Gideon Rachman Com Trump e Boris, tocará o alarme do caos político?
Livro da década de 1930 recorda a demora do mundo em notar o avanço do nazismo, até ser tarde demais
financial times Poucas semanas atrás, eu estava no gabinete em Londres de um parlamentar conservador britânico aflito diante da probabilidade de Boris Johnson tornar-se líder de seu partido e premiê.
Mencionei que eu acabara de ler um livro de memórias de Sebastian Haffner, “Defying Hitler”. “Estou com esse livro aqui”, respondeu o parlamentar. “É ótimo, não?”
Achei significativo o fato de ambos termos lido sobre a década de 1930 para tentar apreender o sentido de 2019. Nem ele nem eu pensamos que Boris Johnson ou Donald Trump sejam reencarnações de Hitler ou Mussolini. Mas ambos achamos o livro interessante por ele oferecer um vislumbre extraordinário de como é viver em um período de turbulência política.
O livro foi escrito em 1939, logo antes da Segunda Guerra e do Holocausto. Haffner tinha 7 anos quando a Primeira Guerra começou, em 1914, e em 1938 havia deixado a Alemanha para viver no exílio.
A obra (descoberta por seu filho em 1999, quando organizava papéis do pai após a morte dele) nos proporciona uma visão contemporânea de como foi ver a ascensão dos nazistas —e os temores e dilemas morais que surgem diante da emergência de uma política de tipo novo e perturbador.
Na época, como hoje, moderados políticos se viam obrigados a se perguntar: “Até que ponto isso é grave? A reação apropriada é mergulhar na política ou retirar-se para nossa vida privada?”.
No Reino Unido de hoje, o Partido Conservador se aproximou da direita nacionalista, e o Trabalhista foi dominado pela esquerda radical. Com isso, muitos centristas se veem sem um lar político para habitar. Haffner capta esse sentimento quando escreve sobre “nós —aquele ‘nós’ indefinido, sem nome, sem partido, sem argumento e sem poder”.
As queixas dos populistas de hoje de que um “Estado profundo” nos EUA e no Reino Unido estaria frustrando a vontade da população remetem à descrição de Haffner da extrema direita alemã de 1920: “Com ódio profundo eles cunharam o termo ‘sistema’ para descrever a força imaterial que os mantinha dentro de limites. Por enquanto, ao menos, eles são mantidos dentro de limites.”
Advogado jovem e culto, Haffner sentia profundo desprezo intelectual pelos nazistas “e seu jargão revoltante, cada sílaba do qual denotava uma estupidez violenta”.
Mas esse desprezo revelouse uma armadilha política. “Eu não me dispunha a leválos muito a sério —uma atitude comum entre seus adversários inexperientes e algo que os ajudou muito” (ou seja, ajudou os nazistas).

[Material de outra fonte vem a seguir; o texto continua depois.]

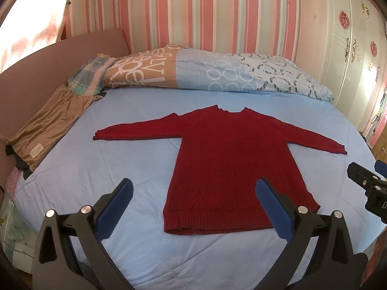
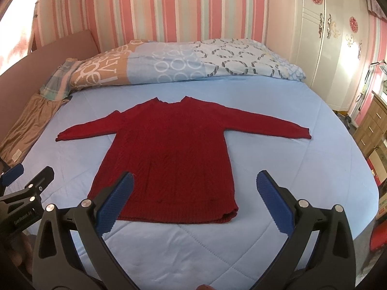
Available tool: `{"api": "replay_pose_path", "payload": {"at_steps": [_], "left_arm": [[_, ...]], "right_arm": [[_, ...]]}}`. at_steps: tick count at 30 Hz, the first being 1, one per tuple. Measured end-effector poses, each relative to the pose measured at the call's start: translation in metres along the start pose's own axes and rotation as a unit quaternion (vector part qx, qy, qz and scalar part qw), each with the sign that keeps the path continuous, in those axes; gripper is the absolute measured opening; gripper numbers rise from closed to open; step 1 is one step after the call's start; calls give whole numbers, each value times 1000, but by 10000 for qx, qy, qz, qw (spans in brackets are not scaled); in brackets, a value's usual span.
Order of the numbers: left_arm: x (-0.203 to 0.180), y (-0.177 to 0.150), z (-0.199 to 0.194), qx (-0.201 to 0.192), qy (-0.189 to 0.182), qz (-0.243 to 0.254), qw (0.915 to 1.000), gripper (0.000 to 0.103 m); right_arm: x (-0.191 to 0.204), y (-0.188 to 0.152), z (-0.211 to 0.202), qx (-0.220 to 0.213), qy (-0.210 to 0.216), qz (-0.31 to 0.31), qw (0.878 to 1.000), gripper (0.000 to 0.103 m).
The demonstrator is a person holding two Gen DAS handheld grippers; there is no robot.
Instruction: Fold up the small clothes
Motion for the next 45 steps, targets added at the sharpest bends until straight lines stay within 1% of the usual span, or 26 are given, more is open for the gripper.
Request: {"api": "replay_pose_path", "payload": {"at_steps": [11, 19, 26, 29, 33, 34, 36, 39, 43, 45], "left_arm": [[-3, 8, 14, 49, 25, 44, 10000, 101], [-6, 17, 38, 209, 36, 42, 9998, 101], [-11, 20, 28, 85, 42, 70, 9999, 101], [-15, 19, 21, 69, 14, 113, 9999, 101], [-17, 21, 19, 34, 28, 131, 9999, 101], [-17, 25, 23, 64, -22, 78, 9999, 101], [-18, 29, 30, 68, -17, 65, 10000, 101], [-22, 45, 58, 68, 66, 92, 9999, 101], [-29, 67, 102, 208, -18, 96, 9997, 101], [-31, 78, 118, 271, -52, 97, 9996, 101]], "right_arm": [[-8, 10, 14, 77, 51, 12, 10000, 100], [-17, 16, 31, 271, -22, 40, 9996, 100], [-25, 18, 7, 52, -52, 13, 10000, 100], [-30, 18, -9, -136, -96, -26, 9999, 100], [-40, 19, -8, -148, -175, -25, 9997, 100], [-45, 21, -5, -135, -224, 18, 9997, 100], [-52, 26, 4, -113, -186, 80, 9997, 100], [-65, 38, 32, 5, -204, 193, 9996, 100], [-81, 61, 82, 181, -196, 266, 9993, 100], [-88, 74, 107, 374, -233, 232, 9988, 100]]}}
Point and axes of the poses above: each gripper's, at about its wrist camera, not at the fingertips, and z roughly the way its jaws point, x to its left, y to its top, the point moved 4 cm from there along z, roughly the way its jaws point, and after that the axes turned 12 degrees about x, right-handed, at the moved point
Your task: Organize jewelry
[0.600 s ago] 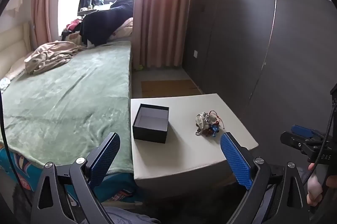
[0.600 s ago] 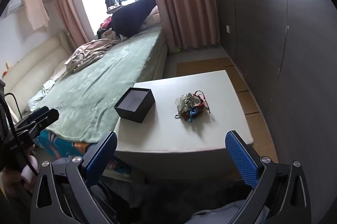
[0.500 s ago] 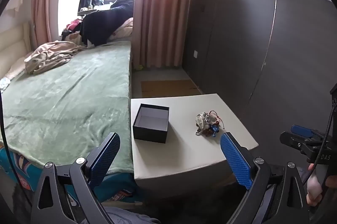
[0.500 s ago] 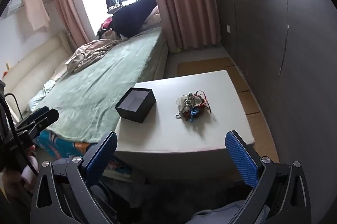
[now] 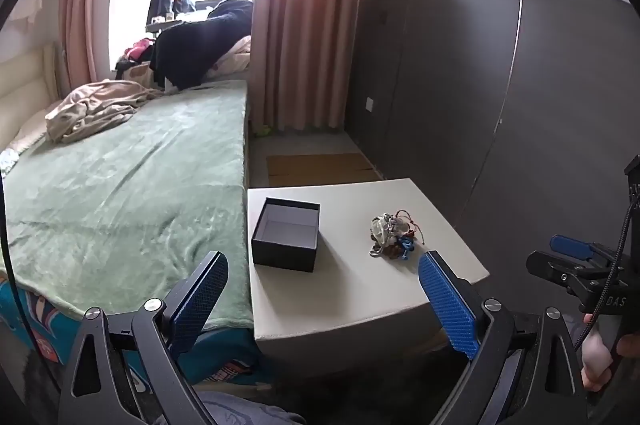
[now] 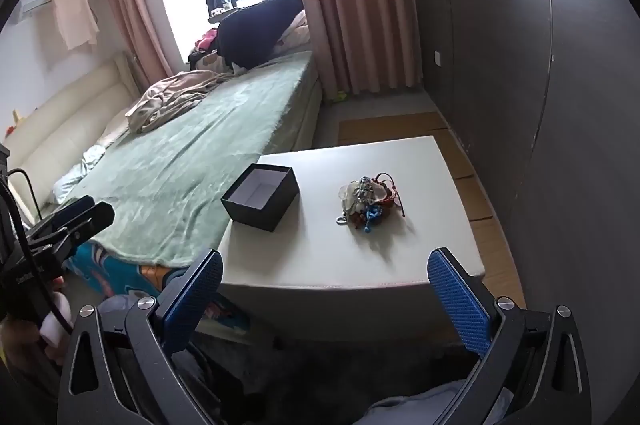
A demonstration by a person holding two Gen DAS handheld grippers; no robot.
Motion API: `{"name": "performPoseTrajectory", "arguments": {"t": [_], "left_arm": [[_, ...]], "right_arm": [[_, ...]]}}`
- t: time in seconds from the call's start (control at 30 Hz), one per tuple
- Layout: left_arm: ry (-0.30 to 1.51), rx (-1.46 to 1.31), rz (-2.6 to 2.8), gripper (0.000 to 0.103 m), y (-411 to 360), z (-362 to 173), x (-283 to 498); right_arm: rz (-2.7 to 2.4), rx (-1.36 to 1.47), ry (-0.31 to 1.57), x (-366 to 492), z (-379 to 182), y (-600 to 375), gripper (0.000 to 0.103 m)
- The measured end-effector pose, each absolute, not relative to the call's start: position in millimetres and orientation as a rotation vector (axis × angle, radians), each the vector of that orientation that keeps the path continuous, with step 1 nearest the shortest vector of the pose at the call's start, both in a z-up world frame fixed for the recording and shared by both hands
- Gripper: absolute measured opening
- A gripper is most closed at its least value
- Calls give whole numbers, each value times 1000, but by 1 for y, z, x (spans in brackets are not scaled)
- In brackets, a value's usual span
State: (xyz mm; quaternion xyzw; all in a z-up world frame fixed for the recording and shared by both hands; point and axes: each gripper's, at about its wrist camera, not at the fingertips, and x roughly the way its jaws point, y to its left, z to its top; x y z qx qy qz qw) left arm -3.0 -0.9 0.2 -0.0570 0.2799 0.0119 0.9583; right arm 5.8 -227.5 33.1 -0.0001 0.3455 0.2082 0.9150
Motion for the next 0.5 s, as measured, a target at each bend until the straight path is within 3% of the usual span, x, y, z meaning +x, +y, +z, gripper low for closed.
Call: {"name": "performPoseTrajectory", "arguments": {"t": [0.5], "left_arm": [[567,-130,35,96,0,3,-5]], "right_arm": [[431,10,714,4,35,-228,103]]}}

Ele se questionava até onde as coisas iriam piorar. Pouco depois de os nazistas tomarem o poder, ele sentiu “que tudo o que aconteceu até agora foi meramente repulsivo, nada mais. Mas o que estava por vir era mais apocalíptico.”
Quando os acontecimentos seguiram um rumo ainda mais perigoso, uma tentação forte era de simplesmente deixar de prestar atenção às notícias e de as pessoas “fecharem suas janelas e se retirarem dentro de sua vida privada”.
Outra era reconfortar-se com as coisas que não haviam mudado —partes do Estado e da vida pública que pareciam sólidas e familiares.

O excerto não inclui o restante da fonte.